FastBQSR/ext/htslib/cram/README

CRAM encoding internals
=======================

A quick summary of functions involved.

The encoder works by accumulating a bunch of BAM records (via the
cram_put_bam_seq function), and at a certain point (eg counter of
records, or switching reference) the array of BAM records it turned
into a container, which in turn creates slices, holding CRAM
data-series in blocks.  The function that turns an array of BAM
objects into the container is below.

cram_encode_container func:
    Validate references MD5 against header, unless no_ref mode
    If embed_ref <= 1, fetch ref
        Switch to embed_ref=2 if failed

    Foreach slice:
        If embed_ref == 2
	    call cram_generate_reference
	        if failed switch to no_ref mode
	Foreach sequence
	    call process_one_read to append BAM onto each data series (DS)
	        call cram_stats_add for each DS to gather metrics
		call cram_encode_aux

    # We now have cram DS, per slice
    call cram_encoder_init, per DS (based on cram_stats_add data)

    Foreach slice:
        call cram_encode_slice to turn DS to blocks
	    call cram_compess_slice

    call cram_encode_compression_header

Threading
---------

CRAM can be multi-threaded, but this brings complications.

The above function is the main CPU user, so it is this bit which can
be executed in parallel from multiple threads.  To understand this we
need to now look at how the primary loop works when writing a CRAM:

Encoding main thread:
    repeatedly calls cram_put_bam_seq
        calls cram_new_container on first time through to initialise
	calls cram_next_container when current is full or we need to flush
	    calls cram_flush_container_mt to flush last container
        pushes BAM object onto current container

If non-threaded, cram_flush_container_mt does:
    call cram_flush_container
        call cram_encode_container to go from BAM to CRAM data-series
 	call cram_flush_container2 (writes it out)

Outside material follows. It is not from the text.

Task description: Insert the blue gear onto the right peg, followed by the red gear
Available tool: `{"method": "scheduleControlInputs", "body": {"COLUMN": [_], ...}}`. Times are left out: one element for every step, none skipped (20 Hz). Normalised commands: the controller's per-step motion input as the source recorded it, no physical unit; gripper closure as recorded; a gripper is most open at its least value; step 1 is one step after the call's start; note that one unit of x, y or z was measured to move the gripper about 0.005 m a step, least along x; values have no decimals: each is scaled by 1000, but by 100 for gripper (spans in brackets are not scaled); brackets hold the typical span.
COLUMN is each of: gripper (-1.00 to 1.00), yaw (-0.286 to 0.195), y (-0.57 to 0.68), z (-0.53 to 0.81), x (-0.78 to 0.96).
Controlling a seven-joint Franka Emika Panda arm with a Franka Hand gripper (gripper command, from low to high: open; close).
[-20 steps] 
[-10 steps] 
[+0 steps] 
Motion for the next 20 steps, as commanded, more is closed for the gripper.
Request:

If threaded, cram_flush_container_mt does:
    Main: Dispatch cram_flush_thread job
        Thread: call cram_encode_container to go from BAM to CRAM data-series
    Main: Call cram_flush_result to drain queue of encoded containers
        Main: Call cram_flush_container2 (writes it out);


Decisions on when to create new containers, detection of sorted vs unsorted,
switching to multi-seq mode, etc occur at the main thread in
cram_put_bam_seq.

We can change our mind on container parameters at any point up until
the cram_encode_container call.  At that point these parameters get
baked into a container compression header and all data-series
generated need to be in sync with the parameters.

It is possible that some parameter changes can get detected while
encoding the container, as it is there where we fetch references.  Eg
the need to enable embedded reference or switch to non-ref mode.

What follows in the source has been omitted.